- Directed by: Peter Thorwarth [de]
- Written by: Stefan Holtz; Peter Thorwarth;
- Starring: Oliver Korittke; Markus Knüfken;
- Release date: 26 August 1999 (Germany);
- Running time: 110 minutes
- Country: Germany
- Language: German

= Bang Boom Bang =

1999 film

Bang Boom Bang – A Sure Thing (Bang Boom Bang – Ein todsicheres Ding) is a German comedy film from 1999. The movie is set in Unna, Westphalia. It was filmed in Unna as well as in Dortmund. Together with "If It Don't Fit, Use a Bigger Hammer" (Was nicht passt, wird passend gemacht) in 2002 and "Goldene Zeiten" in 2006 the movie forms the "Unna-Trilogie" by director Peter Thorwarth, which was named after Unna, Thorwarth's hometown.

==Plot==
The part-time criminal Keek has lost most of the money from a bank robbery that he committed together with the now jailed Karl-Heinz "Kalle" Grabowski.

When Kalle watches a porn-movie in jail, shot by Keek's friend Franky, he sees his wife Manuela starring in the movie, Kalle goes crazy and escapes from prison. Before killing Franky, the escaped Kalle unexpectedly appears at Keek's door and demands his money.

The next day, the alcoholic "Schlucke" is forced by his boss Werner Kampmann, to break into his transport company to pretend a burglary because of insurance fraud. Schlucke, however, has talked boastfully about his plan, so that Keek sees a chance to get the money for Kalle. Together with his friend Andy, Schlucke and Ratte (another fellow criminal) break into the company. Because Keek has his thumb ripped off and locked in the safe during the safecracking attempt, Keek and Andy pull the safe out by tying it to a chain attached to Keek's car, leading to an iconic picture from a speeding camera.
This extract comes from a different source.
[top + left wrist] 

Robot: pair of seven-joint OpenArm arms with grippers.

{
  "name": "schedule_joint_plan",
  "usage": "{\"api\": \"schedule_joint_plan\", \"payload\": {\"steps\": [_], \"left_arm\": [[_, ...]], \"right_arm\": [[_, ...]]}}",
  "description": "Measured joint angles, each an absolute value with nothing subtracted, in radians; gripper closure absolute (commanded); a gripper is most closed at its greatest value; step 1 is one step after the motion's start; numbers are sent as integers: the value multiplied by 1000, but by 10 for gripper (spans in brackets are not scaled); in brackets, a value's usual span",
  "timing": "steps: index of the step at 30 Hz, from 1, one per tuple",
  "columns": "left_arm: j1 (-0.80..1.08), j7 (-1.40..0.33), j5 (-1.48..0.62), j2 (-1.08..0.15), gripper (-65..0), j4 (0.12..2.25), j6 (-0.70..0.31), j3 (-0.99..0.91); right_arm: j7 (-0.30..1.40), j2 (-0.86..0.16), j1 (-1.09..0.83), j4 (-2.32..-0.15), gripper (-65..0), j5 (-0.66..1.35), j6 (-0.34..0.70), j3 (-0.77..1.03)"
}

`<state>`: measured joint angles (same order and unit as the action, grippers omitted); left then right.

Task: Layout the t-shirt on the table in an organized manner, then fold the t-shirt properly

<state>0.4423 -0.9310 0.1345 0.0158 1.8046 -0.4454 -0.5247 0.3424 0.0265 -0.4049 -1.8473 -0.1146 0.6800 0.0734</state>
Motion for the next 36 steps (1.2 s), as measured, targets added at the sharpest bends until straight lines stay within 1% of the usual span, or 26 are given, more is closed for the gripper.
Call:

The following day, Keek and Andy try to blackmail Kampmann with documents from his safe. At the airport, while trying to fetch the money, Keek and Andy meet both Kampmann and Kalle. Suddenly, Kampmann is being shot by Kalle, who is killed by a plainclothes-policeman afterwards.
As it turns out later, the stolen money was already taken away by a former apprentice of Kampmann, Melanie, who moved to Mallorca with a friend in the meantime.

==Production==
The film was shot in Unna, Cologne and Dortmund and Dortmund Airport, which is located at city boundary of Dortmund. The budget was valued at about 5 million Deutsche Mark.

==Awards==
Peter Thorwarth received the "Director’s Promotional Award" at the 1999 "Filmfest München". In 2000, the film was honoured with "VGF Award" at the Bavarian Film Awards.

== Other ==
Since its release on August 26, 1999, the film has been shown regularly without interruption at the UCI cinema in Bochum, currently in its 1292nd week (as of May 2024). On its 10th, 20th and 25th anniversaries, the film was shown simultaneously at prime time in all 14 screens of the UCI cinema in front of more than 2,400 guests.